§ Prompt
Although pictures appear in the data, the answer should contain only the lines from its start through the line with "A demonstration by", written out exactly.
§
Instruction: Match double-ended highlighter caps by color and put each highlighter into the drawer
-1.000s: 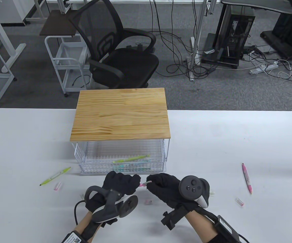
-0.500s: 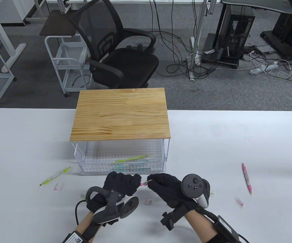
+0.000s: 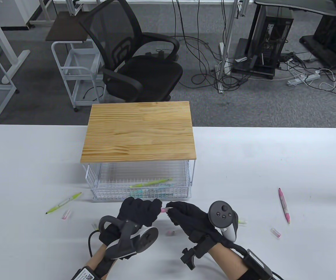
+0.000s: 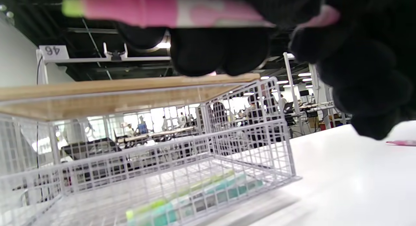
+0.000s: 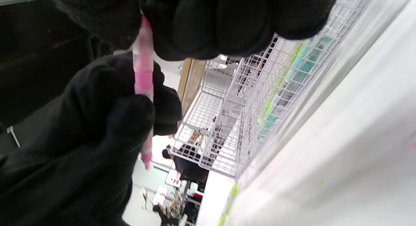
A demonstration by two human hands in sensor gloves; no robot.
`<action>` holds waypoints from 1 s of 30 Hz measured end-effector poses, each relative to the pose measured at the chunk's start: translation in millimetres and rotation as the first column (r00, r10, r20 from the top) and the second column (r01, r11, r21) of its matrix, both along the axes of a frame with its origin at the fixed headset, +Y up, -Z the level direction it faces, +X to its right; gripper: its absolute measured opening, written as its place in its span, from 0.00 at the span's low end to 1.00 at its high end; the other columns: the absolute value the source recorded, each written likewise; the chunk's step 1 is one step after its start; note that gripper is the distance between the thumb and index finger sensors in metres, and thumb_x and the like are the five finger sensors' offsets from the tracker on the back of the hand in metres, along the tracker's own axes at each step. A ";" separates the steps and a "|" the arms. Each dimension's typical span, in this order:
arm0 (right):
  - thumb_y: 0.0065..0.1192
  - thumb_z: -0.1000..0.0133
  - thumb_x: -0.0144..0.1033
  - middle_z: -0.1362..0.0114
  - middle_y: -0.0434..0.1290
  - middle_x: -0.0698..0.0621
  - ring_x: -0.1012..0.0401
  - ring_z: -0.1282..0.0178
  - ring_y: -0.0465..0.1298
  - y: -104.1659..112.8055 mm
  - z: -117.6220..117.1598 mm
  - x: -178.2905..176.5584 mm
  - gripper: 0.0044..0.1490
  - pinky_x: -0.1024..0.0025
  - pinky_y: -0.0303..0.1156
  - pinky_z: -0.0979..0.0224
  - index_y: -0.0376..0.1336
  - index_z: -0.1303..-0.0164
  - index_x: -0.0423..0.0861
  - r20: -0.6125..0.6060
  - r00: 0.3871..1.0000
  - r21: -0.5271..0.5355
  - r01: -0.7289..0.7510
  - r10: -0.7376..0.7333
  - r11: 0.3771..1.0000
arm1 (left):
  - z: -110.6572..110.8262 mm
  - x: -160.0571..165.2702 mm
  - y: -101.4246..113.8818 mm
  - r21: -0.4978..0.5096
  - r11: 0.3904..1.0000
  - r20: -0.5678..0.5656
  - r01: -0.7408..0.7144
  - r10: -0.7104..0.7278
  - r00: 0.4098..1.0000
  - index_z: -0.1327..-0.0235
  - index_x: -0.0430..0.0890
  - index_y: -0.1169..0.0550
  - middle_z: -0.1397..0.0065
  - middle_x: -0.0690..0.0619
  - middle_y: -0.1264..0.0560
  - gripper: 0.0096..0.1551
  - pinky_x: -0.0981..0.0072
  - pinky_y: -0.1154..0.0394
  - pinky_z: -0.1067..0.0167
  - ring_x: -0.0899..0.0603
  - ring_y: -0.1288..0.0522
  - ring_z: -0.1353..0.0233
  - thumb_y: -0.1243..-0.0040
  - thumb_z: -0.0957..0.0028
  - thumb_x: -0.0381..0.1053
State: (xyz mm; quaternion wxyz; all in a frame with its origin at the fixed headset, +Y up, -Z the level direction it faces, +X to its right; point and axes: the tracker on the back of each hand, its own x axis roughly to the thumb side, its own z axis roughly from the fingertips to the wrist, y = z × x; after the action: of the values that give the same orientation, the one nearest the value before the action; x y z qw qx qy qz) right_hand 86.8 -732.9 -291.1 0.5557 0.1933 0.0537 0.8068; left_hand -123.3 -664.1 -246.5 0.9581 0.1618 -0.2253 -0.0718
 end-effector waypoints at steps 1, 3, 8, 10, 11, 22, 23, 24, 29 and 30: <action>0.55 0.35 0.58 0.42 0.76 0.52 0.54 0.46 0.77 1.2 -0.6 0.2 0.29 0.48 0.70 0.31 0.67 0.34 0.50 -0.007 1.000 0.025 -0.030 0.030 0.999 | 0.5 0.9 -0.2 0.017 1.000 0.002 0.015 -0.015 1.000 0.28 0.60 0.33 0.34 0.62 0.21 0.28 0.47 0.29 0.25 0.51 0.21 0.35 0.52 0.44 0.53; 0.51 0.33 0.57 0.42 0.76 0.51 0.53 0.46 0.76 4.5 -1.2 -1.0 0.29 0.47 0.69 0.31 0.68 0.33 0.49 -0.040 0.991 0.073 -0.126 0.129 0.989 | 0.3 1.7 -1.0 0.026 0.998 0.004 0.055 -0.055 0.998 0.28 0.60 0.33 0.34 0.63 0.21 0.28 0.48 0.29 0.24 0.51 0.21 0.34 0.51 0.45 0.53; 0.48 0.34 0.53 0.40 0.75 0.50 0.52 0.44 0.76 13.1 1.6 -5.0 0.29 0.47 0.69 0.30 0.67 0.32 0.48 -0.062 0.975 0.134 -0.204 0.213 0.970 | -1.1 -5.6 2.2 0.038 0.999 0.054 0.014 -0.016 0.998 0.28 0.60 0.35 0.35 0.66 0.20 0.30 0.50 0.28 0.24 0.53 0.21 0.35 0.49 0.47 0.54; 0.49 0.34 0.51 0.39 0.75 0.49 0.51 0.43 0.76 18.7 3.8 -6.9 0.29 0.46 0.68 0.30 0.67 0.31 0.48 -0.075 0.967 0.151 -0.230 0.243 0.961 | 0.5 -7.2 7.1 0.036 0.999 0.066 0.013 -0.015 0.998 0.28 0.60 0.35 0.35 0.67 0.20 0.31 0.50 0.28 0.24 0.53 0.21 0.36 0.48 0.48 0.54; 0.49 0.34 0.50 0.38 0.75 0.48 0.51 0.43 0.76 22.8 6.0 -8.2 0.28 0.46 0.68 0.29 0.66 0.30 0.48 -0.069 0.959 0.181 -0.259 0.274 0.949 | 1.8 -7.5 9.9 0.040 0.999 0.069 0.021 -0.024 0.997 0.28 0.60 0.35 0.35 0.68 0.20 0.31 0.50 0.28 0.24 0.53 0.21 0.36 0.47 0.48 0.54; 0.48 0.35 0.47 0.42 0.75 0.51 0.56 0.47 0.77 43.6 21.8 -14.8 0.28 0.48 0.71 0.33 0.66 0.31 0.47 0.059 0.905 0.379 -0.411 0.421 0.829 | 5.9 -9.3 18.3 0.037 0.999 0.096 -0.015 0.012 0.995 0.25 0.56 0.37 0.36 0.68 0.18 0.34 0.52 0.26 0.26 0.54 0.19 0.39 0.47 0.49 0.54; 0.48 0.35 0.47 0.42 0.75 0.51 0.56 0.47 0.77 43.9 21.9 -14.7 0.28 0.48 0.71 0.33 0.66 0.31 0.47 0.058 0.904 0.382 -0.411 0.423 0.827 | 6.0 -9.2 18.4 0.037 0.999 0.098 -0.017 0.013 0.995 0.25 0.55 0.37 0.36 0.69 0.18 0.35 0.52 0.26 0.26 0.54 0.19 0.39 0.47 0.49 0.54; 0.48 0.35 0.47 0.42 0.75 0.51 0.56 0.47 0.76 44.8 22.3 -14.7 0.28 0.48 0.71 0.33 0.66 0.31 0.47 0.060 0.905 0.391 -0.410 0.422 0.824 | 6.4 -9.9 19.0 0.044 0.999 0.106 -0.028 0.023 0.994 0.25 0.55 0.37 0.36 0.69 0.18 0.35 0.52 0.26 0.26 0.54 0.19 0.39 0.47 0.49 0.54; 0.48 0.36 0.47 0.43 0.75 0.51 0.57 0.48 0.77 52.4 25.2 -15.5 0.28 0.50 0.72 0.34 0.66 0.31 0.47 0.082 0.897 0.433 -0.424 0.434 0.795 | 6.7 -12.3 23.1 0.044 0.997 0.122 -0.071 0.065 0.990 0.25 0.55 0.37 0.37 0.68 0.18 0.35 0.52 0.26 0.27 0.54 0.19 0.40 0.47 0.49 0.53; 0.48 0.36 0.47 0.43 0.75 0.51 0.57 0.48 0.77 53.2 25.2 -15.6 0.28 0.50 0.72 0.34 0.66 0.31 0.47 0.081 0.897 0.435 -0.424 0.435 0.794 | 7.0 -12.3 23.4 0.042 0.996 0.124 -0.074 0.068 0.990 0.25 0.55 0.37 0.37 0.68 0.18 0.35 0.53 0.26 0.27 0.54 0.19 0.40 0.47 0.49 0.53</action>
State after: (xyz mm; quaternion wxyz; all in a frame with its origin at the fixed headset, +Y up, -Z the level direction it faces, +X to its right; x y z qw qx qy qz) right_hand 71.3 -679.7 -265.9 0.2989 0.3065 -0.0820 0.9000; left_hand -135.6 -640.7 -239.5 0.9404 0.1960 -0.2759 -0.0327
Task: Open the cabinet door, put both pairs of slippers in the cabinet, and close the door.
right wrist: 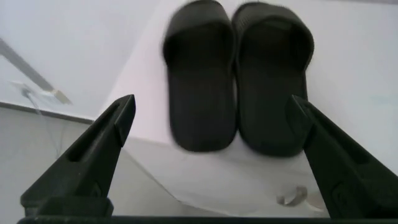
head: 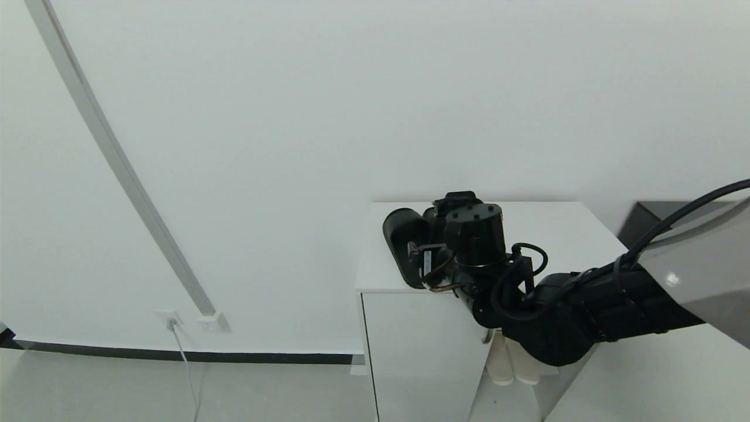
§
§ Finished task
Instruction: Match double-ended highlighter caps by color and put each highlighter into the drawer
-1.000s: 
-0.500s: 
+0.000s: 
+0.000s: 
+0.000s: 
A demonstration by two human hands in sensor gloves; no robot.

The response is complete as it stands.